Precisamente nesse ponto reside a problemática exposta: aceitar a existência de um direito à perversão implicaria em prejudicar a aparente intenção dos próprios adeptos do termo, isto é, aquiescer com que o Estado regulamente a psique humana. Se hoje é direito, amanhã pode tranquilamente ser um não-direito, a justificar a intromissão do Estado no pensamento humano. E isso não se restringiria à seara penal.
Destarte, além de não ser dado ao Direito a confecção de um estatuto do pensamento, por concretamente impossível, não se postula ao Estado a tutela do pensamento, pelo mesmo motivo. Não há, por conseguinte, direito. É imperioso reconhecer que há situações que antecedem o ordenamento e suas pretensões e, assim, não há falar em direito, sob pena de permitir ao Estado a exorbitância de suas atribuições, em afronta a fundamentais condições humanas.
Convenhamos: pudéssemos conhecer o pensamento do próximo e, com precisão matemática, distinguir o grau de um pensamento criminoso, ainda no interior da mente humana, não operaríamos, ao menos, uma tutela inibitória, mesmo que sem pena, com o objetivo de livrar a vítima do prejuízo certo? Novamente, que direito é esse que poderia ser combatido, se tal tecnologia (infelizmente) existisse? De direito não se trata, mas sim de situação por ele inalcançável e, por tal razão, sempre acertadamente impunível e irregulável.

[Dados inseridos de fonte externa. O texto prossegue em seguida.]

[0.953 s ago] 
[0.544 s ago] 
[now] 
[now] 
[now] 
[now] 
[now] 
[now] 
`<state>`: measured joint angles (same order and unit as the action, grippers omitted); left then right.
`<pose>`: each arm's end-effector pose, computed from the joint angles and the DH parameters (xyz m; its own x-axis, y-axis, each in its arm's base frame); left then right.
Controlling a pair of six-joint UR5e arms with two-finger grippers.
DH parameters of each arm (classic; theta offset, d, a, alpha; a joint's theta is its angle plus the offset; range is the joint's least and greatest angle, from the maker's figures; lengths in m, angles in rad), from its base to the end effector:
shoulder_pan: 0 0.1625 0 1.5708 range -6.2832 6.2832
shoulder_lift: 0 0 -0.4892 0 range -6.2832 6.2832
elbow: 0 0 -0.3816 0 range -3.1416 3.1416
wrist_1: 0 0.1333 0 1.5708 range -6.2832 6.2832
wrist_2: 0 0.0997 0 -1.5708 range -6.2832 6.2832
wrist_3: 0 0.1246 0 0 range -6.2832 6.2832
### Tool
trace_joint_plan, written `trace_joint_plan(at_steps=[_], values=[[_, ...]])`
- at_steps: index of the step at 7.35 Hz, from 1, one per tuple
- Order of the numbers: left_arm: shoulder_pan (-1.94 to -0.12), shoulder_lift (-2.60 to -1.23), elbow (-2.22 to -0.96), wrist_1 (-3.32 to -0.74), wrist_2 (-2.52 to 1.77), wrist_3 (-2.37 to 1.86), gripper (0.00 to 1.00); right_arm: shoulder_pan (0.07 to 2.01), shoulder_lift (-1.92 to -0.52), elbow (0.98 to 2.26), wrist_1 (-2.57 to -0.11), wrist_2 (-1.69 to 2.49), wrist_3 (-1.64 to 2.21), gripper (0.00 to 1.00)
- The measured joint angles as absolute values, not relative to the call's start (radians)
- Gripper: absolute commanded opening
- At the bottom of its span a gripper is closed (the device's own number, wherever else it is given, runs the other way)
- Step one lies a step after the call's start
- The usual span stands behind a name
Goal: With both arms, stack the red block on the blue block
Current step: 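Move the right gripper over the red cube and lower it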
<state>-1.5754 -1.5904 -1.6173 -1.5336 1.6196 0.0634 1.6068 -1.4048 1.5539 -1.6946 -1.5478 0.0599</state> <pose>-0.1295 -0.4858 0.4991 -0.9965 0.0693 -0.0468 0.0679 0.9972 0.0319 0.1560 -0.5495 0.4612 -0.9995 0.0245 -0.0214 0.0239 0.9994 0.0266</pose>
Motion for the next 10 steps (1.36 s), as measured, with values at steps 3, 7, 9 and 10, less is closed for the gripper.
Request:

Por derradeiro, resta a reflexão proposta por Friedrich Nietzsche, em “Aurora”:
“Livres agentes e livres-pensadores – Os livres agentes se acham em desvantagem frente aos livres-pensadores, porque os homens sofrem mais visivelmente com as consequências dos atos do que dos pensamentos. Levando-se em conta, porém, que tanto uns como outros buscam a satisfação, e que já o pensar e enunciar coisas proibidas dá satisfação aos livres-pensadores, todos se equivalem quanto aos motivos; e, no tocante às consequências, a balança penderá mesmo contra o livre-pensador, desde que não se julgue a partir da primeira e mais tosca evidência – ou seja: como todo o mundo julga. Há que retirar boa parte da calúnia lançada sobre os homens que romperem através de uma ação a autoridade de um costume – geralmente são chamados de criminosos. Todo aquele que subverteu a lei de costume existente foi tido inicialmente como homem mau: mas se, como sucedeu, depois não se conseguia restabelecê-la e as pessoas acomodavam-se a isso, o predicado mudava gradualmente; - a história trata quase exclusivamente desses homens maus, que depois foram abonados, considerados bons!”[9]
Notas
[1] BECKER, Marina. Tentativa criminosa: doutrina e jurisprudência. São Paulo: Siciliano Jurídico, 2004. p 51.
[2] MASSON, Cleber. Direito penal esquematizado: parte geral. Volume I. 11 ed. Rio de Janeiro: Forense; São Paulo: Método, 2017. p. 362.
[3] Disponível em: ‹http://www.adorocinema.com/filmes/filme-34917/›. Acesso em: 15 Aug. 2017.
[4] Disponíveis em ‹http://bible.com›. Acesso em: 15 Aug. 2017.
[5] PEREIRA, Caio Mário da Silva. Instituições de direito civil. Volume I. 30 ed. Rio de Janeiro: Forense, 2017. p. 31.
[6] Disponível em: ‹https://dicionariodoaurelio.com/perversao›. Acesso em: 08 Aug. 2017
[7] ‹https://dicionariodoaurelio.com/perverso›. Acesso em: 08 Aug. 2017
[8] LYRA, Roberto. O que é direito. 11 ed. São Paulo: Brasiliense, 1982.
[9] NIETZSCHE, Friedrich. Aurora: reflexões sobre os preconceitos morais. Parágrafo n°. 20.